◆ **WHAT TO WORK ON**: All of the data below should be printed again exactly, pictures excluded.

BEGIN PROVIDED DATA

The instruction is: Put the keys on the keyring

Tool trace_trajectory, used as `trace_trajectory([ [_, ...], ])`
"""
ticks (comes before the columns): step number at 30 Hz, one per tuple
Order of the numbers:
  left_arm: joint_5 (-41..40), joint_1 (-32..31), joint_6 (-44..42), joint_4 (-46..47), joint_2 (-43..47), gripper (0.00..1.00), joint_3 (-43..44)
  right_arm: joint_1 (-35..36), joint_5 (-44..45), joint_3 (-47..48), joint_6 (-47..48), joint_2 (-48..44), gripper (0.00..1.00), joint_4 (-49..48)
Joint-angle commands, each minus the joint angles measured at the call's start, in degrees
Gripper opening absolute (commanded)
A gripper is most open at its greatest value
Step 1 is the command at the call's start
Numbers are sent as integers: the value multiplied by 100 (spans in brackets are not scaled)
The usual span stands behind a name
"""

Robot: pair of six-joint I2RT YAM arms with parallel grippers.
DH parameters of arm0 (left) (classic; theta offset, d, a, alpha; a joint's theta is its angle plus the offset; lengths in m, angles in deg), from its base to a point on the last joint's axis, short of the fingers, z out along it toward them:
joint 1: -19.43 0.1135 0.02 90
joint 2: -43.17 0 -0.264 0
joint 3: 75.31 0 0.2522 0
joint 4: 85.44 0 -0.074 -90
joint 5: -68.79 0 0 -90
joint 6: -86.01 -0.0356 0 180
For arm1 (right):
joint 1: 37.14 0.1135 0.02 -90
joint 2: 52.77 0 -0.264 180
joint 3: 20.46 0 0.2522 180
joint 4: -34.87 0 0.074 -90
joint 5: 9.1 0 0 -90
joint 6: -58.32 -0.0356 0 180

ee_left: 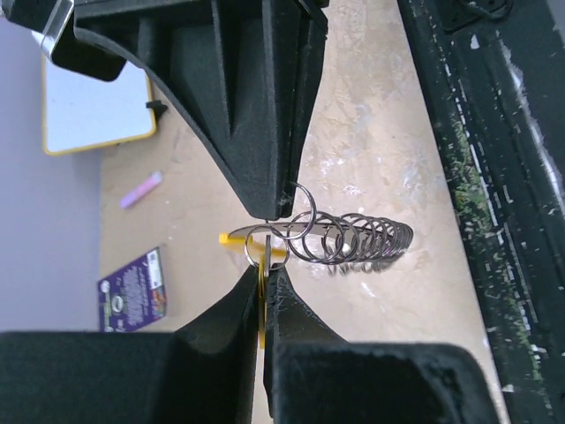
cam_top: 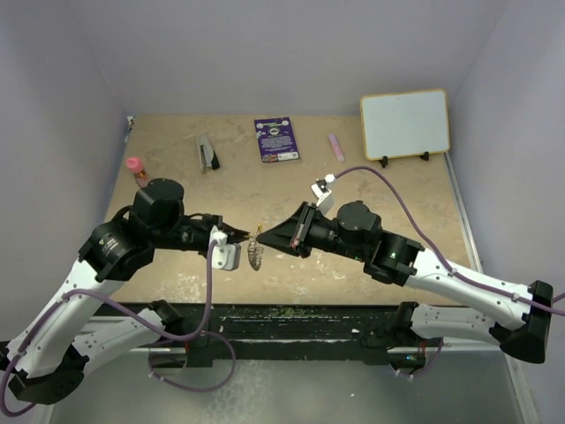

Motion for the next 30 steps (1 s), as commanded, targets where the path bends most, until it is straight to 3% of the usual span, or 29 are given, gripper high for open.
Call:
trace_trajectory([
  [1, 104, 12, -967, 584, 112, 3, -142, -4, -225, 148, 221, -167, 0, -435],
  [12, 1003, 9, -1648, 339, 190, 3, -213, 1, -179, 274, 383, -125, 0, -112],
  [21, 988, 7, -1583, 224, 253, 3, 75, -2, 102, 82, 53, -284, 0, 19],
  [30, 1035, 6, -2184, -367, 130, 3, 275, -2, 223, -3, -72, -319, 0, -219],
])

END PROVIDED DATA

◆ **RESPONSE AREA**:
The instruction is: Put the keys on the keyring

Tool trace_trajectory, used as `trace_trajectory([ [_, ...], ])`
"""
ticks (comes before the columns): step number at 30 Hz, one per tuple
Order of the numbers:
  left_arm: joint_5 (-41..40), joint_1 (-32..31), joint_6 (-44..42), joint_4 (-46..47), joint_2 (-43..47), gripper (0.00..1.00), joint_3 (-43..44)
  right_arm: joint_1 (-35..36), joint_5 (-44..45), joint_3 (-47..48), joint_6 (-47..48), joint_2 (-48..44), gripper (0.00..1.00), joint_4 (-49..48)
Joint-angle commands, each minus the joint angles measured at the call's start, in degrees
Gripper opening absolute (commanded)
A gripper is most open at its greatest value
Step 1 is the command at the call's start
Numbers are sent as integers: the value multiplied by 100 (spans in brackets are not scaled)
The usual span stands behind a name
"""

Robot: pair of six-joint I2RT YAM arms with parallel grippers.
DH parameters of arm0 (left) (classic; theta offset, d, a, alpha; a joint's theta is its angle plus the offset; lengths in m, angles in deg), from its base to a point on the last joint's axis, short of the fingers, z out along it toward them:
joint 1: -19.43 0.1135 0.02 90
joint 2: -43.17 0 -0.264 0
joint 3: 75.31 0 0.2522 0
joint 4: 85.44 0 -0.074 -90
joint 5: -68.79 0 0 -90
joint 6: -86.01 -0.0356 0 180
For arm1 (right):
joint 1: 37.14 0.1135 0.02 -90
joint 2: 52.77 0 -0.264 180
joint 3: 20.46 0 0.2522 180
joint 4: -34.87 0 0.074 -90
joint 5: 9.1 0 0 -90
joint 6: -58.32 -0.0356 0 180

ee_left: 
cam_top: 

Motion for the next 30 steps (1 s), as commanded, targets where the path bends most, until it is straight to 3% of the usual span, or 29 are given, gripper high for open.
Call:
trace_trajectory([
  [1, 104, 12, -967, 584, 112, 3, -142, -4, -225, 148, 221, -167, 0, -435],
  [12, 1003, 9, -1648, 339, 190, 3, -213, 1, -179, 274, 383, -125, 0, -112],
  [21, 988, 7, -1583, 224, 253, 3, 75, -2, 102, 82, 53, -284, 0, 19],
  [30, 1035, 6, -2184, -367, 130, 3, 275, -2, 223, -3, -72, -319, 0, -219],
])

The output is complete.